Conhece Setúbal e o seu Rio Sado?

Por Rui Canas Gaspar

Cerca de 14 quilómetros é a distância que medeia entre Setúbal e a Gâmbia povoação que integra a Freguesia de Gâmbia, Pontes e Alto da Guerra, aquela que pertencendo ao concelho de Setúbal fica mais a nascente da cidade e que podemos considerar como a porta de saída para o Alentejo a partir da Estremadura, província onde se encontra inserida a cidade do rio azul.

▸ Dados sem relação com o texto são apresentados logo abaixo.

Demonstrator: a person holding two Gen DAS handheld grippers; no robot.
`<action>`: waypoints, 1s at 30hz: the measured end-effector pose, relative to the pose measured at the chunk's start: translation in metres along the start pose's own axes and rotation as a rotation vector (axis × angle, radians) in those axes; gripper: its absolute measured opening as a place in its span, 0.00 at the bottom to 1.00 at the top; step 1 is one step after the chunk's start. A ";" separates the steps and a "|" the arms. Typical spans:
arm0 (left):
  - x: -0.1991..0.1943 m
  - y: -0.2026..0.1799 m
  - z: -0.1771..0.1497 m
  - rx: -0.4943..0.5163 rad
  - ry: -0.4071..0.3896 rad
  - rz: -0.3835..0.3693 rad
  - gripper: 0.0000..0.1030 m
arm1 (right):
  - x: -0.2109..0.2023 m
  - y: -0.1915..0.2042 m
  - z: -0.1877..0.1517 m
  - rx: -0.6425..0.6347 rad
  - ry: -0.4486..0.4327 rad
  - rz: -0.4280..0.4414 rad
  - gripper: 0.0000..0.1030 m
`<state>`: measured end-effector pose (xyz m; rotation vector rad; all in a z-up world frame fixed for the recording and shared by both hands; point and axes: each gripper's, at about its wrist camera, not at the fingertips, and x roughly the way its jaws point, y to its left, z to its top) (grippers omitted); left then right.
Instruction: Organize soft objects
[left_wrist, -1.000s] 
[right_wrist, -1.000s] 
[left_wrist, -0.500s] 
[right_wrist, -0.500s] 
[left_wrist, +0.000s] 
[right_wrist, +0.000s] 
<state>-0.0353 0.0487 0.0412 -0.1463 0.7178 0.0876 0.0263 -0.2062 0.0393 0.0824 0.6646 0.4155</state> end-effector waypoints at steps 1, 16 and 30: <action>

A povoação fica localizada na margem direita do Sado onde lamacentos sapais formam canais por onde entram as pequenas embarcações de pesca que para conseguirem atracar valem-se de engenhosos cais palafitas construídos com mestria, ali junto ao antigo e desativado armazém que nos anos sessenta do século XX recebeu muitas toneladas de ostras do Sado.

Mas, é sobretudo no mês de março que os pescadores locais capturam os chocos que abundam por aquelas bandas e que depois são vendidos na lota de Setúbal, exceto aos sábados, domingos e feriados quando o fazem ali mesmo, junto ao seu improvisado porto de abrigo.

É nestas zonas de sapais do Sado que podemos observar explorações piscícolas onde se criam douradas, chocos, linguados e outras espécies, onde mesmo ao lado, nos terrenos lamacentos abundam as mais diferentes aves que se alimentam do que a natureza lhes oferece em tão fértil local.

É também nestas zonas lamacentas, repletas de vida que os esforçados mariscadores tentam governar a vida com o que o rio lhes proporciona, seja apanhando o isco para a pesca ou os bivalves que por ali abundam.

Curiosamente, já em terra firme, nos montados que se desenvolvem junto ao rio, quase às portas da cidade, pastoreiam grandes rebanhos de ovelhas bem como enormes manadas de gado bovino, tal como se já estivéssemos no Alentejo profundo.

Efetivamente Setúbal é um mundo por descobrir e para quem gosta de apreciar o seu belo rio azul, com os enormes cargueiros, os seus veleiros ou os seus pequenos barcos de pesca, subir o nosso rio uns poucos quilómetros é entrar em contacto com uma nova realidade.

E, se a meio caminho podemos deliciar-nos com a herdade da Mourisca, bonitinha, já meio virada para o turismo, vir até à Gâmbia e conversar um pouco com a sorridente e bem-disposta D. Manuela, sentada debaixo de um frondoso chaparro, antiga pescadora, apanhadora de ostras, trabalhadora nas salinas e nos vastos e verdejantes arrozais, não deixa de ser uma delícia.

Dar dois dedos de conversa com o artesão que aproveita este tempo de defeso para reparar o seu barco de fundo chato enquanto as armadilhas para apanhar os polvos ou os chocos se encontram empilhadas e arrumadas ali ao lado é um dos prazeres simples da vida que não se deve dispensar.

Setúbal é assim, bela, entre a serra e o rio, um rio que ao longo dos seus 180 quilómetros de extensão muita coisa ainda esconde e que eu estou na disposição de continuar a descobrir e a partilhar para que a memória não esqueça.

Por isso nada melhor que sair, bem cedo pela manhã, e fazer uma incursão Sado acima para assim poder observar aquilo que a natureza nos oferece e que o engenho humano potencializa ou desenvolveu ao longo de muitas gerações.